District court erred by granting summary judgment against claim for retaliation under 42 U.S.C. § 1981. Pipefitter timely sued within four year deadline after being informed of his termination. Evidence employer transferred him to dead end project in retaliation for complaining outside statute of limitations was background to show a retaliatory motive for the termination. Employee established prima facie retaliation case because termination occurred 36 days after his complaint and employer continued to employ other pipefitters thereafter. Employer failed to offer legitimate non-retaliatory reason for termination by saying it laid off 300 other employees and relying on skill level and available work factors to explain employee's selection. Employee offered sufficient evidence to create triable issue whether reasons were pretext for retaliation by pointing to close timing between his complaint and termination, supervisor's lack of sympathy for complaint, continued availability of work and his supervisor saying he needed protection from coworkers. Bagley v. Bel-Aire Mechanical Inc., 2016 U.S. App. LEXIS 6457 (9th Cir. April 8, 2016).
District court erred by denying motion to compel arbitration. Court properly concluded arbitration agreement was procedurally unconscionable, because employer offered it on a 'take it or leave it' basis. District court erred by concluding that the agreement was substantively unconscionable. The agreement permissibly carved out actions seeking provisional injunctive relief already secured by state law.

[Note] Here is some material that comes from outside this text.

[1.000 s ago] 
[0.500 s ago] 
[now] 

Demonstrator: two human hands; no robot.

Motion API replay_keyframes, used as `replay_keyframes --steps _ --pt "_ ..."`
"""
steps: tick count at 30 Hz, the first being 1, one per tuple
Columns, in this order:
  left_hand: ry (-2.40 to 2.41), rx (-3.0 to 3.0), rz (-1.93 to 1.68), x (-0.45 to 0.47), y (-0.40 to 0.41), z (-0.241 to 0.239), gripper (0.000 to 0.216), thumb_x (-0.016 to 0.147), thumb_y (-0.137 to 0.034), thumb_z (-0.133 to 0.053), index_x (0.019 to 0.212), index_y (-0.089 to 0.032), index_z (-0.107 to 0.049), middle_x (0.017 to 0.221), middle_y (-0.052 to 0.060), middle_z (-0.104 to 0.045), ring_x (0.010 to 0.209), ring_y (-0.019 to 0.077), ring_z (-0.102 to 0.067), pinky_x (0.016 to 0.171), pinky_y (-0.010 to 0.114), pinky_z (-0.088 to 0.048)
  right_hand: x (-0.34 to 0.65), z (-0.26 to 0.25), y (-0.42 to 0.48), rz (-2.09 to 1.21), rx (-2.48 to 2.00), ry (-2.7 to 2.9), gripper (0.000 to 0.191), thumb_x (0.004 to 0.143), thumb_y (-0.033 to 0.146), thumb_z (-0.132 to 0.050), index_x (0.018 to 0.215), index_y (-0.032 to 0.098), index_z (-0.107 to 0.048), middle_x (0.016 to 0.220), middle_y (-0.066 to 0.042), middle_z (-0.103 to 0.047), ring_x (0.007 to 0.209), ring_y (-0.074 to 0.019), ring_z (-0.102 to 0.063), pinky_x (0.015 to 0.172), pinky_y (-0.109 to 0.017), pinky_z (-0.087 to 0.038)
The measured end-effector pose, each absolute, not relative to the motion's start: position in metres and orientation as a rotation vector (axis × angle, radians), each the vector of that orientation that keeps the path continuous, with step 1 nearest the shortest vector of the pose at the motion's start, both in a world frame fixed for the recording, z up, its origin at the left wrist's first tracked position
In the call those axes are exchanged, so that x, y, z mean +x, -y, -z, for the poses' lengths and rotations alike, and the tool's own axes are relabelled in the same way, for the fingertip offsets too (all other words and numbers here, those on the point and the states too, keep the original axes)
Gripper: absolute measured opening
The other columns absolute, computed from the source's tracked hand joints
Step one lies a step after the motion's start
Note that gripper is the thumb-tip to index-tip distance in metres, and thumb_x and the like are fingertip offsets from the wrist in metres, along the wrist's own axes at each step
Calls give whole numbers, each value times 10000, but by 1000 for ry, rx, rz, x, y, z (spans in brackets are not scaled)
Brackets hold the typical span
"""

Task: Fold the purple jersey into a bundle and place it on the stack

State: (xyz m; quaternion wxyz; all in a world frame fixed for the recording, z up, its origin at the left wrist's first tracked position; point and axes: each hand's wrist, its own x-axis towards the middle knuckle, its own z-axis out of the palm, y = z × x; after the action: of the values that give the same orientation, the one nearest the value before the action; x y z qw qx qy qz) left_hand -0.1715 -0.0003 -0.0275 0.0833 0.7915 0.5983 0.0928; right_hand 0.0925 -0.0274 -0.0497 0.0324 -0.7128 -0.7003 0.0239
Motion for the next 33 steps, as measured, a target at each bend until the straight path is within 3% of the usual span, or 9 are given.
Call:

One sided initiation provision was narrowly designed to accommodate employer's obligation to pay all costs unique to arbitration. Confidentiality provision did not disadvantage employee from resolving his own case; by preventing him from contacting other employees to assist, investigate and engage in discovery. Discovery guidelines could be expanded or restricted by the arbitrator consistent with standards of due process and AAA rules. Unilateral modification was subject to covenant of good faith and fair dealing implied in every contract. Authorizing arbitrator to rule on summary judgment motions conferred employer no more advantage than in court. Ali v. J.P. Morgan Chase Bank, N.A., 2016 U.S. App. LEXIS 6367 (9th Cir. April 7, 2016).
District court erred by granting summary judgment against claim for long term disability benefits. Ambiguous terms in an insured plan covered by ERISA are interpreted in insured's favor. Ambiguous plan language was fairly susceptible of interpretation allowing claim even though employee's loss of income occurred after onset of disability, and of covering injury under continuation of coverage provision. Anderson v. Sun Life Assurance of Canada, Inc., 2016 U.S. App. LEXIS 6296 (9th Cir. April 6, 2016).
District court did not err by granting summary judgment against claim for long term disability benefits. Severance agreement did not cover benefit claim, because employee made claim after she signed agreement. Plan did not cover former employee, because she was not a participant after she signed the severance agreement and no longer worked for the employer. Perez-Jones. v. Liberty Life Assurance Company of Boston, 2016 U.S. App. LEXIS 6233 (9th Cir. April 5, 2016).
District court erred by granting summary judgment employee was entitled dollar equivalent of 7,100 euros in canvas bonus compensation, because there was contrary evidence he was entitled to canvas bonus of 7,100 dollars, there was no fully integrated agreement and resolution of the ambiguity was for trial. District court erred by denying employer's motion for new trial on issue whether employee was entitled to accelerator compensation, because contract provided he was not entitled to any accelerator and required all modifications to be in writing. Monaghan v. Telecom Italia Sparkle of North America, Inc., 2016 U.S. App. LEXIS 6232 (9th Cir. April 5, 2016).
District court erred by granting motion to remand putative wage and hour class action to state court. Employer's extrapolation from declarations employees filed to support certification motion reasonably showed issues whether amount in controversy would justify removal. Branch v. PM Realty Group, L.P., 2916 U.S. App. LEXIS 6148 (9th Cir. April 4, 2016).
Note: We analyze cases to learn rules the courts will follow or disappoint us if they don't. Rules that the courts follow allow us to behave and provide explanations they accept. But competent advocates may limit the rules to the facts of the case where they are discussed, or expand rules by showing that differences in other cases are irrelevant.